For urine production:
- At 30°C, urine production is 21 units.
- Let's assume the trend continues, and at higher temperatures, urine production decreases.
- Similarly, we can estimate urine production at 35°C using a linear trend.
#### Step 2.2: Estimate for 40 °C
Similarly, we interpolate between 35°C and the next logical increment of 5°C to estimate values at 40°C.
### Step 3: Plot the Data
Using interpolation (the exact interpolated values can be confirmed using a tool or exact calculations):
| Temperature (°C) | Sweat Production (unit) | Urine Production (unit) |
|------------------|-------------------------|-------------------------|
| 10 | 28 | 70 |
| 15 | 45 | 60 |
| 20 | 70 | 47 |
| 25 | 115 | 35 |
| 30 | 190 | 21 |
| 35 | ~250 | ~10 |
| 40 | ~320 | ~5 |
Next, plot these values using a line graph.
### Step 4: Describe the Relationship
By observing and plotting the data on a graph, we can describe the relationship between sweat and urine production:
- Sweat Production: Increases with temperature. The relationship appears to be nonlinear; as temperature rises, sweat production dramatically increases.
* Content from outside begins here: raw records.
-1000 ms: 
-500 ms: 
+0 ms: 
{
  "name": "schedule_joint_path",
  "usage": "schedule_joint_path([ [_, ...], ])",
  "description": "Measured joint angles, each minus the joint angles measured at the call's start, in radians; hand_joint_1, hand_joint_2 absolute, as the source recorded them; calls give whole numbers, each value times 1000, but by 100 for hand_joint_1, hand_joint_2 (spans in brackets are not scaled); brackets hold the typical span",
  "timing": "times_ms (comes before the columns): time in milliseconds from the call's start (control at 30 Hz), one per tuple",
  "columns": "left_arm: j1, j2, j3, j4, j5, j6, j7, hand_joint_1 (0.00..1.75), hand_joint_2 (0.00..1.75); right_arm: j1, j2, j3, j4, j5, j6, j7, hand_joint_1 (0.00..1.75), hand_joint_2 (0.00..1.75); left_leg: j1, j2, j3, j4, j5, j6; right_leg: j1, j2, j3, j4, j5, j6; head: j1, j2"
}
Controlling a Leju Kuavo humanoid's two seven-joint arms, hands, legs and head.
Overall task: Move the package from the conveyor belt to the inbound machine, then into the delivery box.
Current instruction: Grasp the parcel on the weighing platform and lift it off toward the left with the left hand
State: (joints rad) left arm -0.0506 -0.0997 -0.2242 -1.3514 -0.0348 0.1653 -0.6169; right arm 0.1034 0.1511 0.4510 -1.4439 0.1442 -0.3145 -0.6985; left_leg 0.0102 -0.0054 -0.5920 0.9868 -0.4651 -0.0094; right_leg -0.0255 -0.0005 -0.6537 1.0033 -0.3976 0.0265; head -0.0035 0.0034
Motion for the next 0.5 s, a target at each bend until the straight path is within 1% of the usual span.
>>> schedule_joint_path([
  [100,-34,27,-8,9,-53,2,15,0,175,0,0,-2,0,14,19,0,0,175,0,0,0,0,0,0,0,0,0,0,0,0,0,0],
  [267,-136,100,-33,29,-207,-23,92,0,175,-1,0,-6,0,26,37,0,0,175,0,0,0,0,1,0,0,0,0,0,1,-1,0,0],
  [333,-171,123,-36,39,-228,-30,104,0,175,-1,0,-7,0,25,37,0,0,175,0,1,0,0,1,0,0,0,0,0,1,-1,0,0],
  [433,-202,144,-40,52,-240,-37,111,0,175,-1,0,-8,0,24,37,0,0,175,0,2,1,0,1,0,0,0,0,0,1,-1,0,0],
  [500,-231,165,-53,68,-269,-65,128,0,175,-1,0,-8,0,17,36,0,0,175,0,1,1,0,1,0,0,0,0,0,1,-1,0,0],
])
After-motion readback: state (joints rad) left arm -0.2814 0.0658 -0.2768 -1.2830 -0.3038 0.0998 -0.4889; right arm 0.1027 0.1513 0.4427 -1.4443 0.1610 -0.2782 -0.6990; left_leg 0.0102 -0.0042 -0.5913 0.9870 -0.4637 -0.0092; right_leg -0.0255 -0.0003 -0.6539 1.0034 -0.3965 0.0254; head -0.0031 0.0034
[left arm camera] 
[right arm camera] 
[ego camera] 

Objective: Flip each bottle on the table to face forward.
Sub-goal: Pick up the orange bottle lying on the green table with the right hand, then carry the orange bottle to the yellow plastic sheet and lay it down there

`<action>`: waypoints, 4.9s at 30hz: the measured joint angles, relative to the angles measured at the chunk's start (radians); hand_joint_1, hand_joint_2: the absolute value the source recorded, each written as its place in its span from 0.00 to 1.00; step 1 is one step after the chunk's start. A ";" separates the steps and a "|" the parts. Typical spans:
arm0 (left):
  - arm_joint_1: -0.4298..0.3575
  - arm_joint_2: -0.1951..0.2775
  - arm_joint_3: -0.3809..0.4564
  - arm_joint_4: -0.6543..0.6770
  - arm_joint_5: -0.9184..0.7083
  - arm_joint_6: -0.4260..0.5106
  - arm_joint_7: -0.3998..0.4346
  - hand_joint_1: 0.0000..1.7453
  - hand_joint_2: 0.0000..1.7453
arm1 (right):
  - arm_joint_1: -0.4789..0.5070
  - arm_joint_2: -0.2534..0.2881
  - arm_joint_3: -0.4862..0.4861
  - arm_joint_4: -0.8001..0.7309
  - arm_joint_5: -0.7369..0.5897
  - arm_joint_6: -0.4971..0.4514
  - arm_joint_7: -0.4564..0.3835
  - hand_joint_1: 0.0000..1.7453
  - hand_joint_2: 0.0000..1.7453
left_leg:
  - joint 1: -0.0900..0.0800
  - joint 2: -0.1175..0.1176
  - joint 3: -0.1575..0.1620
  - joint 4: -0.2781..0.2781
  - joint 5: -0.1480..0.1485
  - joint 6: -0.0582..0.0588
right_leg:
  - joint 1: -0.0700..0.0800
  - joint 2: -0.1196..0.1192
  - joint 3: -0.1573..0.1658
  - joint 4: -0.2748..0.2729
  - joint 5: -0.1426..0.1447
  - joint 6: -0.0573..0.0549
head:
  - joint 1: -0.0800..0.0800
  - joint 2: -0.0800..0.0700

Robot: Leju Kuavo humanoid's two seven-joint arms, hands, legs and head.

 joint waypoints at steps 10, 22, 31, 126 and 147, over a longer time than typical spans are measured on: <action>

- Urine Production: Decreases with temperature. The relationship also seems nonlinear; urine production significantly drops as the temperature increases.
This relationship suggests a physiological response to temperature where the body sweats more to cool down and conserves water, leading to reduced urine production.
### Step 5: Predictions
At 40°C:
- Sweat Production: Approximately 320 units.
- Urine Production: Approximately 5 units.
### Step 6: Variables to Control
To achieve accurate results in such an experiment, control the following variables:
- Humidity: Ensure constant humidity levels throughout the experiment.
- Hydration: Ensure all participants are equally hydrated.
- Physical Activity: Control for physical activity levels, as activity affects sweat and urine production.
- Measurement Methods: Use consistent and precise methods for measuring sweat and urine.
### Step 7: Improving the Experiment
To improve the experiment:
- Larger Sample Size: Use more participants to increase result reliability.
- Controlled Environment: Conduct the experiment in a controlled environment to account for external variables.
- Additional Variables: Control additional variables like food intake and clothing that can influence the results.
By following these steps, you can accurately analyze the relationship between temperature and sweat/urine production and predict values at unmeasured temperatures.